Configuring Desensitization Rules in the Designer
Same as the section '' Cell Desensitization Example''.
1. Open the corresponding report in the designer, select the cell that needs adding rules, click Cell Attributes > Other, and add desensitization rules.
2. Edit Data Masking, tick Local Configuration Rules, add a masking rule, set the rule name to Local configuration rules, select Substitute All as Desensitivity algorithm, replace the field value with $, click OK, and tick this rule. Select TestTest from the user group.
3. After saving the report, log into the decision-making platform using the test user's account and password. You can see that the data related to unit price, inventory, order quantity, and order amount in the pagination report has been displayed according to the desensitization rules.
Example of Data Source Desensitization
Configuring Data Source Desensitization in the Platform
Note: After the server dataset desensitized, all data that references the server dataset is desensitized for the specified user group, making it easier to uniformly control the data display effect.
1. Create a server dataset
The administrator logs into the decision-making system, clicks Data Connection > Server Dataset, creates a dataset 1 and saves it.
2. Create Desensitization Rules
As shown in the section ''Create a Desensitization Rule''.
3. Configure Data Desensitization Rules.
a. Select the created dataset1 and click Data Desensitization Setting.
b. Enable data desensitization, add desensitization fields, set the desensitization field to Sales_Volume. The desensitization rule is the data desensitization rule created in the section ''Create Desensitization Rules'', the effective user group is TestTest in the role, and save the settings.
4. Create and Mount the Report
a. Create a report and drag dataset1 from the server dataset into the corresponding cells and save the report.

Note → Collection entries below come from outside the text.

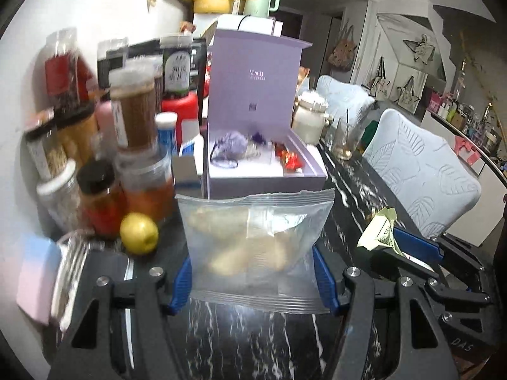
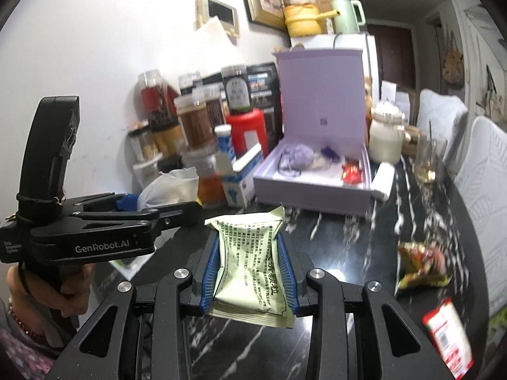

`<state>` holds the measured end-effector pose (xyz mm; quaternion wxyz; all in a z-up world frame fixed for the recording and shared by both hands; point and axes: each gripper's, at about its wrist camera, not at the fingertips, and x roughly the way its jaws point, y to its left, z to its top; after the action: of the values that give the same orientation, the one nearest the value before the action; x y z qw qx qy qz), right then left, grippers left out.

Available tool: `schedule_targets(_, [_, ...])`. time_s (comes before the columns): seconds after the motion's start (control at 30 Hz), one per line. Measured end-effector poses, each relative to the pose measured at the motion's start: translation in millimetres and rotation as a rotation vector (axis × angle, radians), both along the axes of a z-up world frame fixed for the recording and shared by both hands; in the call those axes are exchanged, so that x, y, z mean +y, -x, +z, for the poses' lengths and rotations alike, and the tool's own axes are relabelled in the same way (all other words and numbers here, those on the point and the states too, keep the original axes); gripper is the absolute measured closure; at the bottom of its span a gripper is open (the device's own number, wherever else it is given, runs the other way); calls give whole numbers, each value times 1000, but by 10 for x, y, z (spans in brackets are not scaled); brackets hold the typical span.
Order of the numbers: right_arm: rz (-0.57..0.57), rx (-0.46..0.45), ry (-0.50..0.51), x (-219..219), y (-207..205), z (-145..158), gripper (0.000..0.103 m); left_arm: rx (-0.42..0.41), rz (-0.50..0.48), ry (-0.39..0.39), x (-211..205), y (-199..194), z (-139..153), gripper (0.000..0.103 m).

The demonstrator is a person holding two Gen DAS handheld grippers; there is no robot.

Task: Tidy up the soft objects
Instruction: 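Carry the zip bag and green sachet toward the lavender box with both grippers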

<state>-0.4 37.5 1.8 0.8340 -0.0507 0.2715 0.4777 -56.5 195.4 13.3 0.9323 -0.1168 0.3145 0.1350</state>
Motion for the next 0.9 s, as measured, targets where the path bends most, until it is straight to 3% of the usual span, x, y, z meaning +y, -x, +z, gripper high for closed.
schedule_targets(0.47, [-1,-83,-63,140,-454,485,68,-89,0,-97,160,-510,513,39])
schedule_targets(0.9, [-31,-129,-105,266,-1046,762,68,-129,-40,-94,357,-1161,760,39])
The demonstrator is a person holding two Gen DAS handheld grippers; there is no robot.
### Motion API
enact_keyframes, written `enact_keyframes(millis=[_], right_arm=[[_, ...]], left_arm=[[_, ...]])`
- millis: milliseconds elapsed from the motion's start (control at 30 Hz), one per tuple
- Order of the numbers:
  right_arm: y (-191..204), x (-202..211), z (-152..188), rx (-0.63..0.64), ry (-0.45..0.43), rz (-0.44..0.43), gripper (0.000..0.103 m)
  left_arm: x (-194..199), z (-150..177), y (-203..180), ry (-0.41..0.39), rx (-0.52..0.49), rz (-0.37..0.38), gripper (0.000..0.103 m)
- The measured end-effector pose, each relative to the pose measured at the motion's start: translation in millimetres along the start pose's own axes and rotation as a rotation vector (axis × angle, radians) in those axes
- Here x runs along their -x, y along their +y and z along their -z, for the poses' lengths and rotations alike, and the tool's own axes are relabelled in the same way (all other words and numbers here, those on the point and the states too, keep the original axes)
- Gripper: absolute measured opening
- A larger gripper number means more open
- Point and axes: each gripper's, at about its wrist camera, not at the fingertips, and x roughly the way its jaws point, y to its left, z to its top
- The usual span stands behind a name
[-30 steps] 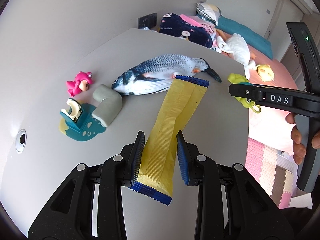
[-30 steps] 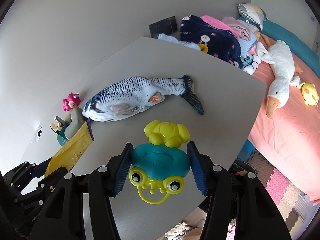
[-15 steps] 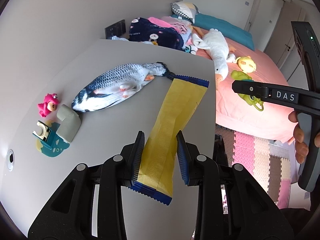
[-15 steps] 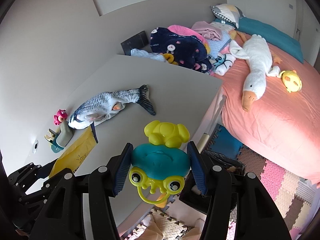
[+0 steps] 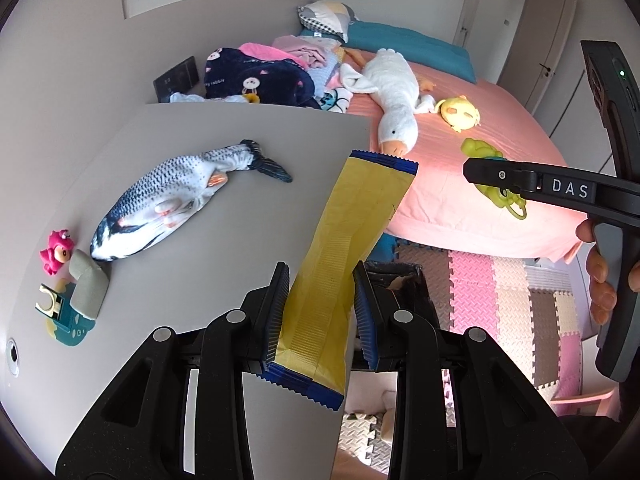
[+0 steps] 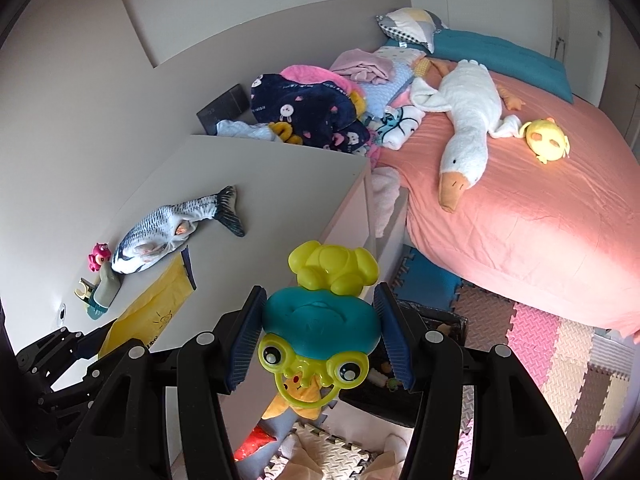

b. Mount the created report to the decision-making platform and grant corresponding preview permissions to test users.
c. Use the account and password of a test user to log into the decision-making system, you can see that the sales field in the report has been desensitized.
Configuring Data Source Desensitization in the Designer
1. Create a Report
Create a template dataset and drag the corresponding data columns into the cells.
2. Create Desensitization Rules
As shown in the section ''Create a Desensitization Rule''.
3. Apply Data Desensitization Rules
a. Select the newly created ds1 dataset, click Preview and Data masking setting, tick Enable data masking, add Masking fields, masking rules, and Effective user group, and click OK.
Note:
1. Sensitive data masking rules can be selected on the platform or configured locally.
2. After modifying the desensitization settings of the dataset, the template needs to be saved before it takes effect.
b. Mount the newly created report to the data decision-making platform, and grant corresponding preview permissions to the test user. Log into the platform with the test user's account and password, and you can see that the sales field in the report has been desensitized.